The General should use the current 'crisis' in the market, on Wall Street, and in light of gas prices as the necessary cover to get this done once and for all instead of the half-hearted efforts they have been making over the last 20 years. No one on Wall Street will think GM's making a poor move by killing off three excess brands. In fact they will applaud it. Even from a purely "political" perspective, killing off the brands would be the right move stockholders would welcome.

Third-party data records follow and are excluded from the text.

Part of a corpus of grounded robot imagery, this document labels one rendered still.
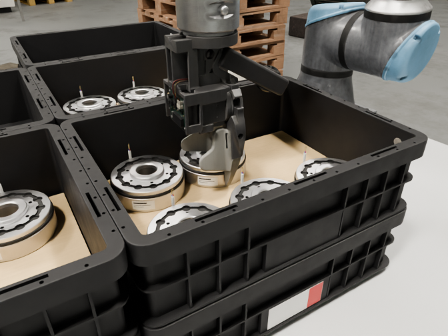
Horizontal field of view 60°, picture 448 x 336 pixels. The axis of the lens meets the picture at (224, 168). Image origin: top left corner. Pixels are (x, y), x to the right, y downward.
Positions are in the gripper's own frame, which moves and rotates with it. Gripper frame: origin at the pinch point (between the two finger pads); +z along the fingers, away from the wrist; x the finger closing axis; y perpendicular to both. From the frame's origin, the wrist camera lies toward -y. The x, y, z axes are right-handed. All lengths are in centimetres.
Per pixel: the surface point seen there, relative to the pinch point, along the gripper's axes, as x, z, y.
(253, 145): -7.2, 2.0, -9.7
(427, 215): 11.3, 15.0, -37.0
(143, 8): -275, 20, -76
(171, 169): -1.4, -1.2, 7.7
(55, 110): -14.4, -8.0, 20.3
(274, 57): -229, 60, -172
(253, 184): 6.9, -0.8, -0.9
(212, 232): 19.4, -6.8, 11.6
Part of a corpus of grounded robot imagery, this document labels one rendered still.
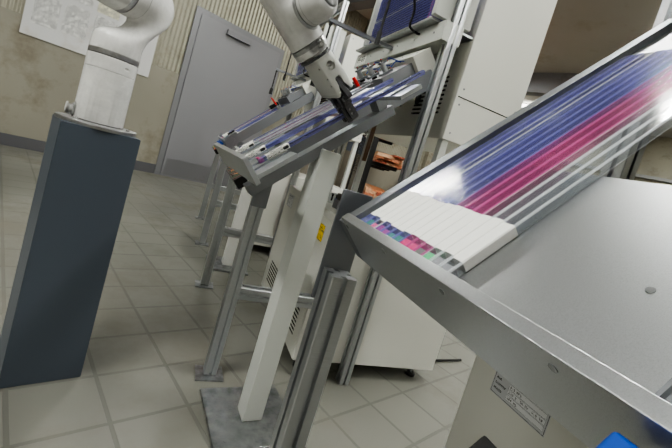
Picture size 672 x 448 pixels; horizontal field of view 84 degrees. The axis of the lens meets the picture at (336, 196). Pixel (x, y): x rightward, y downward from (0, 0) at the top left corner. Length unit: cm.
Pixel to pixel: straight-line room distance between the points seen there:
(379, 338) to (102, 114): 122
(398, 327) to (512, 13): 130
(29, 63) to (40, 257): 398
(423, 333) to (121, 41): 146
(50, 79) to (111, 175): 396
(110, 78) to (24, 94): 393
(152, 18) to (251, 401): 110
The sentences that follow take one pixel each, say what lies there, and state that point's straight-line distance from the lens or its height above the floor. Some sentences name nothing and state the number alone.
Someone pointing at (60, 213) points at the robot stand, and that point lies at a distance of 117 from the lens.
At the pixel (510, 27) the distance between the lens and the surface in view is 171.
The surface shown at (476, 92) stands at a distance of 159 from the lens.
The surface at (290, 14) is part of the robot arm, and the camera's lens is 86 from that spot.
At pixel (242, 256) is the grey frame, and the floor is 42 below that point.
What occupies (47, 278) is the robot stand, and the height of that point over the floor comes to 30.
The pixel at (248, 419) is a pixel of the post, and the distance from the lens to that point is 128.
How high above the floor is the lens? 79
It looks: 5 degrees down
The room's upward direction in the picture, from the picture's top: 17 degrees clockwise

When Rick Wagoner came into the driver's seat at GM and ended up killing Oldsmobile, the enthusiasts hated him - but the money gurus loved him for it. Why? It proved that Wagoner had what it takes to make the tough decisions, to go outside the norm, and make the right choice to better the company long term.
Some will say that GM was foolish for killing Olds, and they have a right to complain.
But even if GM spent $1 Billion in scuttling Oldsmobile, how much did it save in the long run? Not having to reinvent the wheel a SIXTH time saves advertising dollars, marketing muscle, development and design costs that can all be funneled into other brands. They probably made up the $1 billion in operating expenses in three years. Isn't that worth considering? Doesn't that have long-term value? I think so.
What's more, the argument of "well killing it will cost them more than keeping it around" has no bite now either. If you are GM, and you've lost BILLIONS of dollars in the past three years, wouldn't you rather have those "loss" dollars go to a structural move that will help the company long term rather than end up being squandered on more operational losses?
GM may take a hit up front, true, but in the long run it will help the company.
And as GM's competitors are continuing to squeeze the company, as they are able to react to market conditions much more quickly. GM has very little room in their product cycles for "repetitive performances".
Look at Chrysler. Everyone one thinks they are a basket case. They've had many set backs and a reduction in sales but they just did something FoMoCo and GM couldn't -they made a profit of 1.1 Billion in H1. Being small isn't always a bad thing. And while I don’t suggest that GM shrink to the size of Chrysler, the General can STILL learn from this.
After all is GM's management saying that Chrysler can get their long term brand and product strategy in working order - but they can't?
Of course, this is all just my opinion - I could be wrong.